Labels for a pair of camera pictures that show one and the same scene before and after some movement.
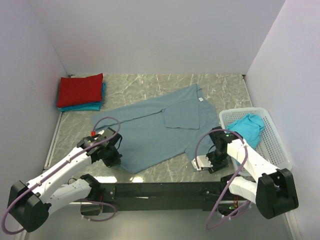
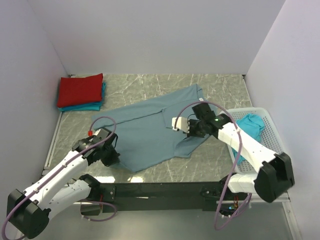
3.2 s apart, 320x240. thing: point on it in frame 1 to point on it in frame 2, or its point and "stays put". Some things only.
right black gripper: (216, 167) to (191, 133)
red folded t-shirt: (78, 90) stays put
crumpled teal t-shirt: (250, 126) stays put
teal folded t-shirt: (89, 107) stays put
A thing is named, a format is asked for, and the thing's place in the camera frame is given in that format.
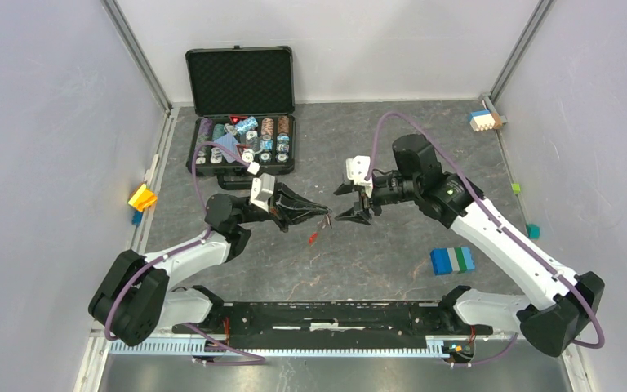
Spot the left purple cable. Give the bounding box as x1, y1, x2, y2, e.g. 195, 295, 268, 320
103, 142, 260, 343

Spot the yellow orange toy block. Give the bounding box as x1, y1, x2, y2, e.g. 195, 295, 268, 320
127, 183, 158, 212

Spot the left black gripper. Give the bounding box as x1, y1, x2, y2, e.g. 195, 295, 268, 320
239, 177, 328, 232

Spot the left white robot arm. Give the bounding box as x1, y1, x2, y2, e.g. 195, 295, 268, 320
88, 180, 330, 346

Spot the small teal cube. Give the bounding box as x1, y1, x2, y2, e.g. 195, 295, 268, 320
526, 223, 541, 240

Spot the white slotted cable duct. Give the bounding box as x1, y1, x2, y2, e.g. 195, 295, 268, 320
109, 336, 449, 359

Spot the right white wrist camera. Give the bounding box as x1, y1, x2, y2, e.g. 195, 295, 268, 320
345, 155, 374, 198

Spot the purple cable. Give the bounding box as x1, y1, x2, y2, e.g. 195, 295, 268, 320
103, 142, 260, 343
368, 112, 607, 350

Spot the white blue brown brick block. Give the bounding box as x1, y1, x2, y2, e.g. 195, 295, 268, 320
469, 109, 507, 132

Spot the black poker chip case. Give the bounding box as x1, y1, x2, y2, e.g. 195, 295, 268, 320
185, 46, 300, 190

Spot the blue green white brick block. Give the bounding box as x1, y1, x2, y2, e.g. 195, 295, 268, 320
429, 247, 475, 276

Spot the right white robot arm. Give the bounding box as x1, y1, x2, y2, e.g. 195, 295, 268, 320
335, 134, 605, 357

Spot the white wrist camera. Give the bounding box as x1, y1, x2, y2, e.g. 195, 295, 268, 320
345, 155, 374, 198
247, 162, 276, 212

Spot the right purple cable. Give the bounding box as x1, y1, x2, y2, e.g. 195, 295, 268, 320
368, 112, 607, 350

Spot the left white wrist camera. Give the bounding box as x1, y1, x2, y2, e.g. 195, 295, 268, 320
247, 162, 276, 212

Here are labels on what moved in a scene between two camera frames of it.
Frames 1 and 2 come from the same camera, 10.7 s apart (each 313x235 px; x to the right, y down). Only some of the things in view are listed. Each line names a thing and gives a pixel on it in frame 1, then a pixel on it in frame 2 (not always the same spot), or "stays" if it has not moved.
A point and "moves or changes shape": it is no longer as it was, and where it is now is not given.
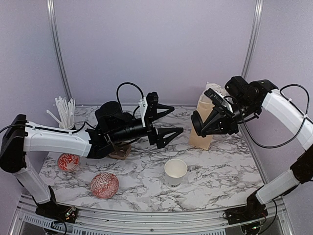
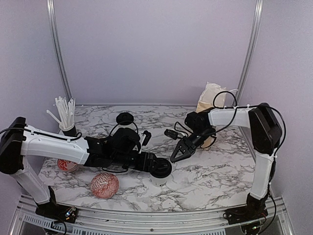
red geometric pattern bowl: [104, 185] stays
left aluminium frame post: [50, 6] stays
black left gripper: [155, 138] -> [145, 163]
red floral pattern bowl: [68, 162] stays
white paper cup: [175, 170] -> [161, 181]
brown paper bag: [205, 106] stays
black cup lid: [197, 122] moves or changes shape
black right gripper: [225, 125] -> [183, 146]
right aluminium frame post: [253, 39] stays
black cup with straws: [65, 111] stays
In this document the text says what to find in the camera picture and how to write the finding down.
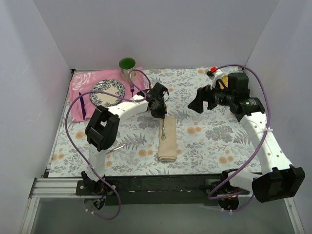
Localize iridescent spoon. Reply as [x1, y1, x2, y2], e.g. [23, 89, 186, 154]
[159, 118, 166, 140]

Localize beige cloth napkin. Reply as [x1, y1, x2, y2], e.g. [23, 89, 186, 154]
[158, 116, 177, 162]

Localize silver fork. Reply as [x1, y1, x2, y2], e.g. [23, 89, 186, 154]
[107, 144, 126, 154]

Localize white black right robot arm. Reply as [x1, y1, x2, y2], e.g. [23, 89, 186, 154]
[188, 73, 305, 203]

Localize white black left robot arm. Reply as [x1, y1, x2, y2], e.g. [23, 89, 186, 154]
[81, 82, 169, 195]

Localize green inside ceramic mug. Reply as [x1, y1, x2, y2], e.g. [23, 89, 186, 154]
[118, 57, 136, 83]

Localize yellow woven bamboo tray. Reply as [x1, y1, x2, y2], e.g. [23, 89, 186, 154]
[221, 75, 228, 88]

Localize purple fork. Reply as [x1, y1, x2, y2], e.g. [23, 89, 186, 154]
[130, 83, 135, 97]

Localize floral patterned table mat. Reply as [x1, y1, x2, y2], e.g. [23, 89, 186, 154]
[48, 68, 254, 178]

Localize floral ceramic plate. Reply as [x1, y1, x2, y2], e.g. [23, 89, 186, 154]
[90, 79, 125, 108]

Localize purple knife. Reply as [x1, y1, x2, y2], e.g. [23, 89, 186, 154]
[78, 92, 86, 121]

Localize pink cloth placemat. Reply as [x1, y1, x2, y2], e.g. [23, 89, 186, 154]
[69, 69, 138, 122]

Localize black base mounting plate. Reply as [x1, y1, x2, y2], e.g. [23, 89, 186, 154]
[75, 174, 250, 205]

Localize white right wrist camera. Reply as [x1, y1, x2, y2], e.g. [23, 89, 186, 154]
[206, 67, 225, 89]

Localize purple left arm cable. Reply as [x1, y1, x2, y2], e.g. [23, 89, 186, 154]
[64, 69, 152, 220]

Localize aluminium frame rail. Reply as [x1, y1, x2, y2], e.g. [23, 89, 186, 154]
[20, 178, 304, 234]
..............................
TASK:
Copy out each line of the data that includes the string "things".

TASK SOLUTION:
3.2 s apart, 320x240. thing: point on it in frame 1 to point on it in frame 2, or its point and "stays put". Some things only.
Frames 1 and 2 come from the same camera, 10.7 s apart (each 313x235 px; x to the right, y down). Only some of the things in view are listed. Each line names a thing and gives a pixel on it in frame 1, then a pixel on it in frame 2 (not always the same spot), or "stays" if it has not moved.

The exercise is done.